Stranger Than Kindness: The Nick Cave Exhibition opens Friday, April 8 at the Galerie de la Maison du Festival in Montreal

Stranger Than Kindness: The Nick Cave Exhibition opens Friday, April 8 at the Galerie de la Maison du Festival in Montreal. Tickets will go on sale on Friday, March 4 at 10 a.m. via evenko.ca

This is the North American premiere of the exhibition, which was previously presented at The Black Diamond, Copenhagen, Denmark. There are currently no plans for the exhibition to travel to the USA.

Stranger Than Kindness: The Nick Cave Exhibition is an unprecedented look into the creative world of musician, storyteller, and cultural icon Nick Cave. With more than 300 objects collected or created by Nick Cave through six decades of his creative and private life brought together in large-scale installations, the exhibition is an artwork in itself. Created for The Black Diamond of The Royal Danish Library in Copenhagen, and with Cave as a co-curator and co-designer, the exhibition is an unorthodox fusion of biography, autobiography, and fiction, asking what shapes our lives and makes us who we are.

Nick Cave’s body of work encompasses a wide range of media and modes of expression, with narrative forms at its heart. Stranger Than Kindness: The Nick Cave Exhibition invites visitors to follow Cave’s development as an artist – and to gain insight into the overarching themes of his work, his working methods, and the many sources of inspiration underpinning it all. Behind each work is an equally fascinating artistic process not originally intended for public view; the exhibition opens up the innermost parts of Cave’s creative universe and offers a story of its own.

Stranger Than Kindness covers the journey from Cave’s childhood in 1960s Wangaratta, Australia, through the chaotic years with his first bands, The Boys Next Door and The Birthday Party, and his relocation to Berlin and then London. Central is the ever-evolving collaboration in Nick Cave & The Bad Seeds, from the band’s inception in Cave’s most obsessive period in Berlin, up to their latest release Ghosteen (2019), widely acknowledged as their best work ever. The exhibition reveals how Nick Cave’s life, music, archives, and fictions continue to intertwine, inform and inspire each other.
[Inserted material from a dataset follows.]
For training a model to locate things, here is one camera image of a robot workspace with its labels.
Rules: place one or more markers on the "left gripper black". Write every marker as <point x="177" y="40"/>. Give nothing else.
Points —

The exhibition has been designed in collaboration with Nick Cave to create a series of immersive installations which allow visitors to inhabit the thoughts and creative process of an artist. It is a tangible, physical narrative, in which the space and exhibition design becomes an extension of the many stories contained within Cave’s life and writings.

Nick Cave shares,

“ When the Royal Danish Library contacted me with the idea of a “Nick Cave Exhibition” I was reluctant to get involved. I am not nostalgic by nature and I had no time for a trip down Memory Lane. But the team at the library were clearly serious people with a wonderful infectious energy and they drew me in! We created an exhibition that feels unprecedented in its audacious reach, its feet rooted in the past while extending into the uncertain future. In the end we were able to put together an exhibition of extraordinary detail that commented on the fragile and vulnerable nature of identity.
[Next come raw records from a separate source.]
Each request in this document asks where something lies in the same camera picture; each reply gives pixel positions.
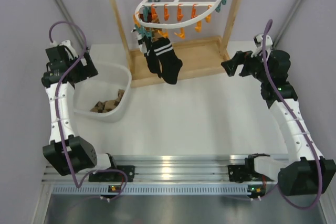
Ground black white striped sock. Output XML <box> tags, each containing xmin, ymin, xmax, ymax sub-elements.
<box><xmin>136</xmin><ymin>32</ymin><xmax>147</xmax><ymax>54</ymax></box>

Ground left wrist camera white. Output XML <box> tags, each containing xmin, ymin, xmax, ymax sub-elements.
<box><xmin>50</xmin><ymin>40</ymin><xmax>78</xmax><ymax>60</ymax></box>

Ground aluminium mounting rail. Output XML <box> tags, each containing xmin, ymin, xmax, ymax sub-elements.
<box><xmin>41</xmin><ymin>154</ymin><xmax>329</xmax><ymax>196</ymax></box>

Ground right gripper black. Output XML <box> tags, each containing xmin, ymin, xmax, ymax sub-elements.
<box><xmin>221</xmin><ymin>46</ymin><xmax>271</xmax><ymax>83</ymax></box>

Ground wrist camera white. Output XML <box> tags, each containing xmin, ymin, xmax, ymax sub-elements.
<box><xmin>50</xmin><ymin>40</ymin><xmax>78</xmax><ymax>60</ymax></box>
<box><xmin>251</xmin><ymin>34</ymin><xmax>273</xmax><ymax>57</ymax></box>

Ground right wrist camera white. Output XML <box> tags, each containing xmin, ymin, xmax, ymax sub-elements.
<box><xmin>251</xmin><ymin>34</ymin><xmax>273</xmax><ymax>57</ymax></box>

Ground brown argyle sock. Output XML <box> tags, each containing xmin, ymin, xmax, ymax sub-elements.
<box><xmin>90</xmin><ymin>101</ymin><xmax>105</xmax><ymax>113</ymax></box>
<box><xmin>100</xmin><ymin>89</ymin><xmax>125</xmax><ymax>113</ymax></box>

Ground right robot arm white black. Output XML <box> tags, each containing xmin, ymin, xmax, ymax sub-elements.
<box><xmin>221</xmin><ymin>50</ymin><xmax>335</xmax><ymax>196</ymax></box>

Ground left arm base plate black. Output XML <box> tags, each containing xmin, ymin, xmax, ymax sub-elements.
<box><xmin>89</xmin><ymin>165</ymin><xmax>135</xmax><ymax>183</ymax></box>

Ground black sock white stripes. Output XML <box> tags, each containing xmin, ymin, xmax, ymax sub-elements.
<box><xmin>145</xmin><ymin>37</ymin><xmax>183</xmax><ymax>85</ymax></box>

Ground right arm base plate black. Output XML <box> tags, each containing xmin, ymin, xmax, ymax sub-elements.
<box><xmin>227</xmin><ymin>165</ymin><xmax>274</xmax><ymax>183</ymax></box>

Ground white plastic tub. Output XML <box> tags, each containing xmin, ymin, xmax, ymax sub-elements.
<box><xmin>73</xmin><ymin>62</ymin><xmax>132</xmax><ymax>123</ymax></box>

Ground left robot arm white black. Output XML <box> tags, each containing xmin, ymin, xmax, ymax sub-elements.
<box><xmin>41</xmin><ymin>45</ymin><xmax>119</xmax><ymax>180</ymax></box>

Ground wooden hanger stand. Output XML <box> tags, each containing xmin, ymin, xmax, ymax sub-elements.
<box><xmin>101</xmin><ymin>0</ymin><xmax>249</xmax><ymax>89</ymax></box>

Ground brown sock clipped on hanger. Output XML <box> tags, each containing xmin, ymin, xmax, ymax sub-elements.
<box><xmin>139</xmin><ymin>11</ymin><xmax>165</xmax><ymax>41</ymax></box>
I am so proud to be a part of this unique and unorthodox exhibition—a shattered history we called Stranger Than Kindness.” 

Nick Cave’s archives are bountiful and diverse: drafts, original artwork, handwritten lyrics, diaries, photographs, videos, found objects and much more. Rich, obsessive and unorthodox they are a vibrant, inexhaustible source of exploration of his work. This is the wellspring of Nick Cave’s lyrics and their teeming world of imaginative imagery and vivid characters. Delving deep into this archive is not just an act of retrospection, it is also a journey through Cave’s history and creative processes.

For Cave there is a close connection between the visual and his narratives. Pictures made from blood and hair, glue and found objects – such as pornographic photographs, religious prayer cards, and kitsch lenticulars – were often the springboards for the songs themselves.

Nick Cave says,

“ What you see in this exhibition lives in the intricate world constructed around the song or book or script or score. It is the material that gives birth to and nourishes this official work. There is an enormous amount of this peripheral stuff – drawings, maps, lists, doodles, photographs, paintings, collages, scribblings and drafts – which are the secret and unformed property of the artist. These are not to be seen as artworks so much as the wild-eyed and compulsive superstructure that bears the song or book or script or score along. They are a support system of manic tangential information.”

Watch the trailer HERE:

https://www.youtube.com/watch?utm_source=Media+Spectra&utm_campaign=99f91c96a4-EMAIL_CAMPAIGN_2019_09_13_07_12_COPY_01&utm_medium=email&utm_term=0_d46c7482e4-99f91c96a4-&v=cswr3mcwn6A&feature=youtu.be

The exhibition is accompanied by the book, Stranger Than Kindness, a Sunday Times bestseller published in March 2020. The book was developed and curated by Nick Cave in collaboration with Christina Back and features full colour reproductions of original artwork, handwritten lyrics, photographs, and collected personal artefacts along with commentary and meditations from Nick Cave, Janine Barrand, and a substantial essay by the acclaimed American writer Darcey Steinke.